* _DATASET EXCERPTS_
────────────────────
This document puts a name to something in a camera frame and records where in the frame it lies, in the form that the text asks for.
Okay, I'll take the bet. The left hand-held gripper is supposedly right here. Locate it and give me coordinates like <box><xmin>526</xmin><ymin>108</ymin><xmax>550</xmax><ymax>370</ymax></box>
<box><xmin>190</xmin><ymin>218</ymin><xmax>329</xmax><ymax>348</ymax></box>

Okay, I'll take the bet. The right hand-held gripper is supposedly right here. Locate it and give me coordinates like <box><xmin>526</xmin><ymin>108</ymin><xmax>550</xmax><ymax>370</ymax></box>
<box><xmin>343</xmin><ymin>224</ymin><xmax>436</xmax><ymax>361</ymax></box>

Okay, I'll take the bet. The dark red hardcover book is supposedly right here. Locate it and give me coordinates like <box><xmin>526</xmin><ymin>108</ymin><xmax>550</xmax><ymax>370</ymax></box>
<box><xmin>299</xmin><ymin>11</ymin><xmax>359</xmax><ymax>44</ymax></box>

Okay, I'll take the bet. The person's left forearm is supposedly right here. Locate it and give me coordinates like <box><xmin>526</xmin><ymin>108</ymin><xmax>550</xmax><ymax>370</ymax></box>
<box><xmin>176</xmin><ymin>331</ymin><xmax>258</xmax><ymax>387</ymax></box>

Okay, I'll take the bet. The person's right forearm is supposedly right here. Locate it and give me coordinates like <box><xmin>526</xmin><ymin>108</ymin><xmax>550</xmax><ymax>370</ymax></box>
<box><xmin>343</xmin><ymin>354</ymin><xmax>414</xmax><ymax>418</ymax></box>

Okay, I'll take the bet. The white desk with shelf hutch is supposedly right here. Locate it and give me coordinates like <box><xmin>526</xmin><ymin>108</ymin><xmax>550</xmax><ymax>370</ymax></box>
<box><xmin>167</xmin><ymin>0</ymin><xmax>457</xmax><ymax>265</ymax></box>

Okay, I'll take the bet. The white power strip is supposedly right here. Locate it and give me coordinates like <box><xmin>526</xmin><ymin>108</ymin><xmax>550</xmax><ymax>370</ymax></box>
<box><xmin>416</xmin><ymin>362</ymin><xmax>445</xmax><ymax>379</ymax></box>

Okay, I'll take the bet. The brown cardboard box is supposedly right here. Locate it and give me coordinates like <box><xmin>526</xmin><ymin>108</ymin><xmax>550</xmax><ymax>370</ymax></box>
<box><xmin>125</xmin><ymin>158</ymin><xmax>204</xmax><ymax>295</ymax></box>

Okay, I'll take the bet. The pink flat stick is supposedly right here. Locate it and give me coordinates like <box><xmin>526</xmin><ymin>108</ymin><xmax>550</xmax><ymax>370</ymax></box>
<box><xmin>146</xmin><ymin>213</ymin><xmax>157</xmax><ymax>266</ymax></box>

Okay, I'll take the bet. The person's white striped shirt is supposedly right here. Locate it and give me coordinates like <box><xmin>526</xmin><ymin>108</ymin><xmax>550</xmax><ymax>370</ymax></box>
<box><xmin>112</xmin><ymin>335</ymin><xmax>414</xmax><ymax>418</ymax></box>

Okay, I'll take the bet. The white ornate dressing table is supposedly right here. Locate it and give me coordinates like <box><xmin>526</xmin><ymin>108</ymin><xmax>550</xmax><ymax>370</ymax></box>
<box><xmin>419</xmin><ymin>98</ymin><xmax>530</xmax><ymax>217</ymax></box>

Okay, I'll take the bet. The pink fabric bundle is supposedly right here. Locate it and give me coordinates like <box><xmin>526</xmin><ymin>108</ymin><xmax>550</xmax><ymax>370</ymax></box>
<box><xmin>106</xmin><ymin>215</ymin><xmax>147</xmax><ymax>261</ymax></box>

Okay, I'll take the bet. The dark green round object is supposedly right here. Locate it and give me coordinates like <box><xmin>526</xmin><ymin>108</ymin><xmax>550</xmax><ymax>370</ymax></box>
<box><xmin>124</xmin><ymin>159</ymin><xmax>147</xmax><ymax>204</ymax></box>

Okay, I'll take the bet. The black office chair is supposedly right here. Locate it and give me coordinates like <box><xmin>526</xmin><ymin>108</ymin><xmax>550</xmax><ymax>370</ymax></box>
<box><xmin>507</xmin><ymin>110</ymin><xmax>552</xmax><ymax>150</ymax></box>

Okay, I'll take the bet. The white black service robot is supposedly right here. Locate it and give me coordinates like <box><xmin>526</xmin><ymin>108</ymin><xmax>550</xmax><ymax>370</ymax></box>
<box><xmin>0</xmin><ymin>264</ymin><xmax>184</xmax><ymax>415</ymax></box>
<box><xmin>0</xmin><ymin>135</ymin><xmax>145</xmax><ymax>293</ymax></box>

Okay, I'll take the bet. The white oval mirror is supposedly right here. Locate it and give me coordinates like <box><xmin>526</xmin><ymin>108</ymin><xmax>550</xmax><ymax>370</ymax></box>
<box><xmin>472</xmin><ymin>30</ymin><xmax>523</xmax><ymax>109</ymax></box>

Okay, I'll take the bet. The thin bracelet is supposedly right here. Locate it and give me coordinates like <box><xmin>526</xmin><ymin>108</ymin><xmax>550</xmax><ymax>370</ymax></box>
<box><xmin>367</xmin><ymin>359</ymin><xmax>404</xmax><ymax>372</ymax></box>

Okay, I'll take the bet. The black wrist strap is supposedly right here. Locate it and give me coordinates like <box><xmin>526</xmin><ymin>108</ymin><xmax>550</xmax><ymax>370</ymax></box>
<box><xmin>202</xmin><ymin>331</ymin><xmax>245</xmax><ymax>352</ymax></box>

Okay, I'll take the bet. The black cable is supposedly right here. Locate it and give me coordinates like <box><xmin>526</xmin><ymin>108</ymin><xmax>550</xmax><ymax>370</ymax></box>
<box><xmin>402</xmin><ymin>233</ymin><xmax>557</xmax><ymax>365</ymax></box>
────────────────────
* _WHAT YOU WILL DO_
Output the entire listing precisely as it stands.

* _RESPONSE TO THE EXERCISE_
This document puts a name to something in a camera frame and records where in the frame it lies, in the form that the text asks for.
Okay, I'll take the bet. The left hand-held gripper is supposedly right here. Locate it and give me coordinates like <box><xmin>526</xmin><ymin>108</ymin><xmax>550</xmax><ymax>370</ymax></box>
<box><xmin>190</xmin><ymin>218</ymin><xmax>329</xmax><ymax>348</ymax></box>

Okay, I'll take the bet. The right hand-held gripper is supposedly right here. Locate it and give me coordinates like <box><xmin>526</xmin><ymin>108</ymin><xmax>550</xmax><ymax>370</ymax></box>
<box><xmin>343</xmin><ymin>224</ymin><xmax>436</xmax><ymax>361</ymax></box>

Okay, I'll take the bet. The dark red hardcover book is supposedly right here. Locate it and give me coordinates like <box><xmin>526</xmin><ymin>108</ymin><xmax>550</xmax><ymax>370</ymax></box>
<box><xmin>299</xmin><ymin>11</ymin><xmax>359</xmax><ymax>44</ymax></box>

Okay, I'll take the bet. The person's left forearm is supposedly right here. Locate it and give me coordinates like <box><xmin>526</xmin><ymin>108</ymin><xmax>550</xmax><ymax>370</ymax></box>
<box><xmin>176</xmin><ymin>331</ymin><xmax>258</xmax><ymax>387</ymax></box>

Okay, I'll take the bet. The person's right forearm is supposedly right here. Locate it and give me coordinates like <box><xmin>526</xmin><ymin>108</ymin><xmax>550</xmax><ymax>370</ymax></box>
<box><xmin>343</xmin><ymin>354</ymin><xmax>414</xmax><ymax>418</ymax></box>

Okay, I'll take the bet. The white desk with shelf hutch is supposedly right here. Locate it and give me coordinates like <box><xmin>526</xmin><ymin>108</ymin><xmax>550</xmax><ymax>370</ymax></box>
<box><xmin>167</xmin><ymin>0</ymin><xmax>457</xmax><ymax>265</ymax></box>

Okay, I'll take the bet. The white power strip is supposedly right here. Locate it and give me coordinates like <box><xmin>526</xmin><ymin>108</ymin><xmax>550</xmax><ymax>370</ymax></box>
<box><xmin>416</xmin><ymin>362</ymin><xmax>445</xmax><ymax>379</ymax></box>

Okay, I'll take the bet. The brown cardboard box is supposedly right here. Locate it and give me coordinates like <box><xmin>526</xmin><ymin>108</ymin><xmax>550</xmax><ymax>370</ymax></box>
<box><xmin>125</xmin><ymin>158</ymin><xmax>204</xmax><ymax>295</ymax></box>

Okay, I'll take the bet. The pink flat stick is supposedly right here. Locate it and give me coordinates like <box><xmin>526</xmin><ymin>108</ymin><xmax>550</xmax><ymax>370</ymax></box>
<box><xmin>146</xmin><ymin>213</ymin><xmax>157</xmax><ymax>266</ymax></box>

Okay, I'll take the bet. The person's white striped shirt is supposedly right here. Locate it and give me coordinates like <box><xmin>526</xmin><ymin>108</ymin><xmax>550</xmax><ymax>370</ymax></box>
<box><xmin>112</xmin><ymin>335</ymin><xmax>414</xmax><ymax>418</ymax></box>

Okay, I'll take the bet. The white ornate dressing table is supposedly right here. Locate it and give me coordinates like <box><xmin>526</xmin><ymin>108</ymin><xmax>550</xmax><ymax>370</ymax></box>
<box><xmin>419</xmin><ymin>98</ymin><xmax>530</xmax><ymax>217</ymax></box>

Okay, I'll take the bet. The pink fabric bundle is supposedly right here. Locate it and give me coordinates like <box><xmin>526</xmin><ymin>108</ymin><xmax>550</xmax><ymax>370</ymax></box>
<box><xmin>106</xmin><ymin>215</ymin><xmax>147</xmax><ymax>261</ymax></box>

Okay, I'll take the bet. The dark green round object is supposedly right here. Locate it and give me coordinates like <box><xmin>526</xmin><ymin>108</ymin><xmax>550</xmax><ymax>370</ymax></box>
<box><xmin>124</xmin><ymin>159</ymin><xmax>147</xmax><ymax>204</ymax></box>

Okay, I'll take the bet. The black office chair is supposedly right here. Locate it and give me coordinates like <box><xmin>526</xmin><ymin>108</ymin><xmax>550</xmax><ymax>370</ymax></box>
<box><xmin>507</xmin><ymin>110</ymin><xmax>552</xmax><ymax>150</ymax></box>

Okay, I'll take the bet. The white black service robot is supposedly right here. Locate it and give me coordinates like <box><xmin>526</xmin><ymin>108</ymin><xmax>550</xmax><ymax>370</ymax></box>
<box><xmin>0</xmin><ymin>264</ymin><xmax>184</xmax><ymax>415</ymax></box>
<box><xmin>0</xmin><ymin>135</ymin><xmax>145</xmax><ymax>293</ymax></box>

Okay, I'll take the bet. The white oval mirror is supposedly right here. Locate it and give me coordinates like <box><xmin>526</xmin><ymin>108</ymin><xmax>550</xmax><ymax>370</ymax></box>
<box><xmin>472</xmin><ymin>30</ymin><xmax>523</xmax><ymax>109</ymax></box>

Okay, I'll take the bet. The thin bracelet is supposedly right here. Locate it and give me coordinates like <box><xmin>526</xmin><ymin>108</ymin><xmax>550</xmax><ymax>370</ymax></box>
<box><xmin>367</xmin><ymin>359</ymin><xmax>404</xmax><ymax>372</ymax></box>

Okay, I'll take the bet. The black wrist strap is supposedly right here. Locate it and give me coordinates like <box><xmin>526</xmin><ymin>108</ymin><xmax>550</xmax><ymax>370</ymax></box>
<box><xmin>202</xmin><ymin>331</ymin><xmax>245</xmax><ymax>352</ymax></box>

Okay, I'll take the bet. The black cable is supposedly right here. Locate it and give me coordinates like <box><xmin>526</xmin><ymin>108</ymin><xmax>550</xmax><ymax>370</ymax></box>
<box><xmin>402</xmin><ymin>233</ymin><xmax>557</xmax><ymax>365</ymax></box>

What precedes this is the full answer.